DIRECTIONS FOR THIS TASK: Where a line in the listing below holds "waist", add it to the tally, and reply with that tally alone.

━━━━━━━━━━━━━━━━━━━━━━━━━━━━━━

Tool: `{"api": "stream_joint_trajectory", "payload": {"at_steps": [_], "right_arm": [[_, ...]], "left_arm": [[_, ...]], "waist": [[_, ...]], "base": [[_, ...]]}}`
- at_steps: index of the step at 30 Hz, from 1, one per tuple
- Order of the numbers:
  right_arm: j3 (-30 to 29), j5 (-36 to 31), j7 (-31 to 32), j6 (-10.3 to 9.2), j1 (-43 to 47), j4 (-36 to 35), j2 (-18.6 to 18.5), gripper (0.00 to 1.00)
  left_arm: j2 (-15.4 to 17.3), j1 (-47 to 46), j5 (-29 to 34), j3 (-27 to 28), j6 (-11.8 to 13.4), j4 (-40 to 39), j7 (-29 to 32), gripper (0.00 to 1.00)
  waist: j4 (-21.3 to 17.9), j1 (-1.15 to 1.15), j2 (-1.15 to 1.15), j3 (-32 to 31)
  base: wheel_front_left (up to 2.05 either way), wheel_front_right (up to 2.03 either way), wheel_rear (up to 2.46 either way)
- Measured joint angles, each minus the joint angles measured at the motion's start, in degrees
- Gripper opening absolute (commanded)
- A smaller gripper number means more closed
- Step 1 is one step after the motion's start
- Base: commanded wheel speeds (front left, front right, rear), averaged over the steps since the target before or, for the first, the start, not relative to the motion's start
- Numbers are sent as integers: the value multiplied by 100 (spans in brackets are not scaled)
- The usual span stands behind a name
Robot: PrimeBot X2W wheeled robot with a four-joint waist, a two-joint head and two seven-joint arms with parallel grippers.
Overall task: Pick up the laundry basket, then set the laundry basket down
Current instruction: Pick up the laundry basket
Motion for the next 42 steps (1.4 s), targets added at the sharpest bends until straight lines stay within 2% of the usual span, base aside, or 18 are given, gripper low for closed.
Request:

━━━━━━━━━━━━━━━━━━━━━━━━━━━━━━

EXPECTED ANSWER: 3